— WHAT IS REQUIRED —
The result should be every line of the listing that holds the word "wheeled".

──────────

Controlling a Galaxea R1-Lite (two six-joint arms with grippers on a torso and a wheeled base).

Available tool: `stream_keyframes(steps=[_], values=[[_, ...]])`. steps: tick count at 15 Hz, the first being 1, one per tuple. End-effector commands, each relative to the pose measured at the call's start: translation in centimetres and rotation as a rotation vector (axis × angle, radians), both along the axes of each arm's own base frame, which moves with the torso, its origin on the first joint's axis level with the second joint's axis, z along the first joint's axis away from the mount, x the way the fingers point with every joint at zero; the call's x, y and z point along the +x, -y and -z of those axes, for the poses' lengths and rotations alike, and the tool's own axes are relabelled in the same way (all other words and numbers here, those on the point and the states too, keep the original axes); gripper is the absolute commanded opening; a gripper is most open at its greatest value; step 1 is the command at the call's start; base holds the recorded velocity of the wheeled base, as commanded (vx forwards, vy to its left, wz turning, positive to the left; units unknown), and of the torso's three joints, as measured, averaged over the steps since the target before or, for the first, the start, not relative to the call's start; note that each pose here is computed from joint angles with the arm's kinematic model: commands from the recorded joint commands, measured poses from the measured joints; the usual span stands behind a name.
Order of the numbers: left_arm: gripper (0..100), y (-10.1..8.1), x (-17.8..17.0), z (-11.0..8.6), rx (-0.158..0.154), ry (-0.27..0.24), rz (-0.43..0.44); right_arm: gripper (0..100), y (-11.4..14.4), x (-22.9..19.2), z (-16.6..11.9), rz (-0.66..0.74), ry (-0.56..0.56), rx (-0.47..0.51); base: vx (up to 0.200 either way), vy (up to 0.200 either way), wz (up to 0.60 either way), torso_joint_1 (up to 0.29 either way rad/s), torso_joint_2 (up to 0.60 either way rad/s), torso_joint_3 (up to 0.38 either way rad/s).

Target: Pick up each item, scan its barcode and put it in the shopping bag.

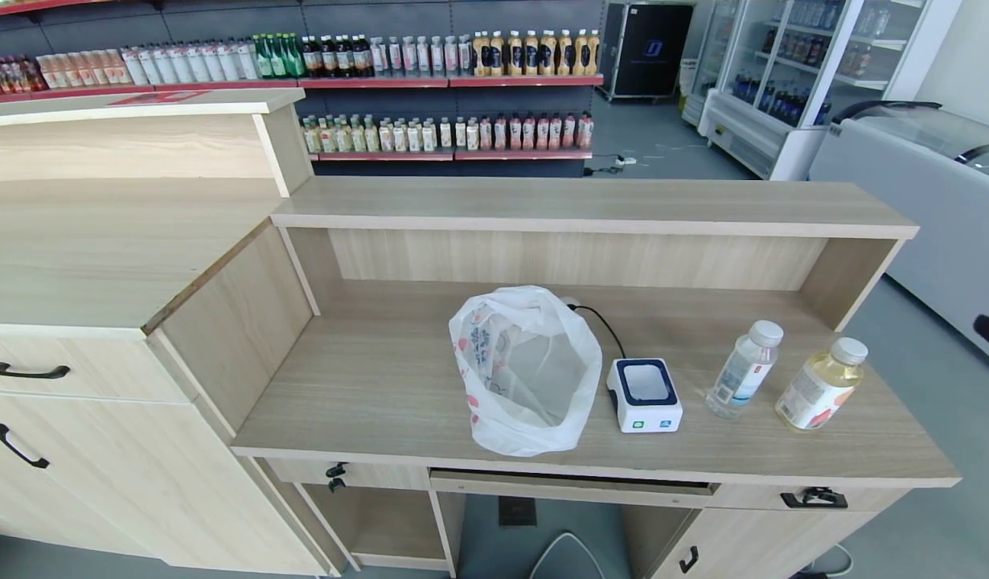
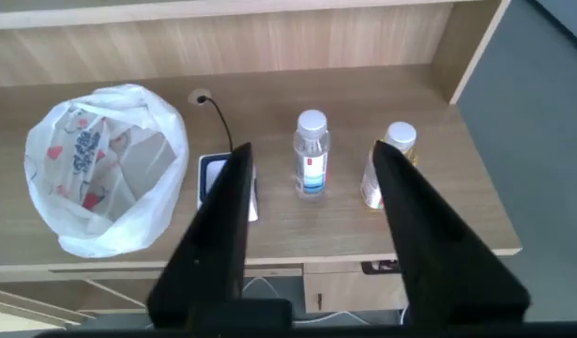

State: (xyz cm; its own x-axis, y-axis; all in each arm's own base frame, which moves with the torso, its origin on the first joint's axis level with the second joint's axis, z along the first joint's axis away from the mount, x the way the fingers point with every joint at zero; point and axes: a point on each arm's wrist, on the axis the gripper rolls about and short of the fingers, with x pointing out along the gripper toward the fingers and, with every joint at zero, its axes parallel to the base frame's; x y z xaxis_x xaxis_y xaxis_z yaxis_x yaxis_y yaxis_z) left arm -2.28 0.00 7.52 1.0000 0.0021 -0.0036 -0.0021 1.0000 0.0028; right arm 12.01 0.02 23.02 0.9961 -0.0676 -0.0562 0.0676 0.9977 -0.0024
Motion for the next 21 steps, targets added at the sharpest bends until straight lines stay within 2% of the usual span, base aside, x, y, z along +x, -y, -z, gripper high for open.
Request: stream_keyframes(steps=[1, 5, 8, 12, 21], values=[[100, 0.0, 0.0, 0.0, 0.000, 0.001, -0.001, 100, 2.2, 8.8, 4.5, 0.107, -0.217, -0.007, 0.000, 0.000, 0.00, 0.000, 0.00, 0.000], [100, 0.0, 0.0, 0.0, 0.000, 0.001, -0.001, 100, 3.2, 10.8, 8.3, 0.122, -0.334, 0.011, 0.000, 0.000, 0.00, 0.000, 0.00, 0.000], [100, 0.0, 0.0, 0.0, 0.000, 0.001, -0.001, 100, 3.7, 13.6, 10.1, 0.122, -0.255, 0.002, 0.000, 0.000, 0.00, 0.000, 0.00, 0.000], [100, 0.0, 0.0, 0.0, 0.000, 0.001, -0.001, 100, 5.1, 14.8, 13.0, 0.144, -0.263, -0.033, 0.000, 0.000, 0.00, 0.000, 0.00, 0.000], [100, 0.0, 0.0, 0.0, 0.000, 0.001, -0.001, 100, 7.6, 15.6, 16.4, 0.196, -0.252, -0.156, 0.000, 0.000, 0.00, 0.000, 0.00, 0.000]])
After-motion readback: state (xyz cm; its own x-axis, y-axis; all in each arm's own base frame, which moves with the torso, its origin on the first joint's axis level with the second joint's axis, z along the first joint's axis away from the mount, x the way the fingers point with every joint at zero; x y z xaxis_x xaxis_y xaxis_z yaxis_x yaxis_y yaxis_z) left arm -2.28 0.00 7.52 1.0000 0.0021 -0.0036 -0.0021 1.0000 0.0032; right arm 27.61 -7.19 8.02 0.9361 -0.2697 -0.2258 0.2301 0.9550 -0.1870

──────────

— ANSWER FOR THE TASK —
Controlling a Galaxea R1-Lite (two six-joint arms with grippers on a torso and a wheeled base).
Available tool: `stream_keyframes(steps=[_], values=[[_, ...]])`. steps: tick count at 15 Hz, the first being 1, one per tuple. End-effector commands, each relative to the pose measured at the call's start: translation in centimetres and rotation as a rotation vector (axis × angle, radians), both along the axes of each arm's own base frame, which moves with the torso, its origin on the first joint's axis level with the second joint's axis, z along the first joint's axis away from the mount, x the way the fingers point with every joint at zero; the call's x, y and z point along the +x, -y and -z of those axes, for the poses' lengths and rotations alike, and the tool's own axes are relabelled in the same way (all other words and numbers here, those on the point and the states too, keep the original axes); gripper is the absolute commanded opening; a gripper is most open at its greatest value; step 1 is the command at the call's start; base holds the recorded velocity of the wheeled base, as commanded (vx forwards, vy to its left, wz turning, positive to the left; units unknown), and of the torso's three joints, as measured, averaged over the steps since the target before or, for the first, the start, not relative to the call's start; note that each pose here is computed from joint angles with the arm's kinematic model: commands from the recorded joint commands, measured poses from the measured joints; the usual span stands behind a name.

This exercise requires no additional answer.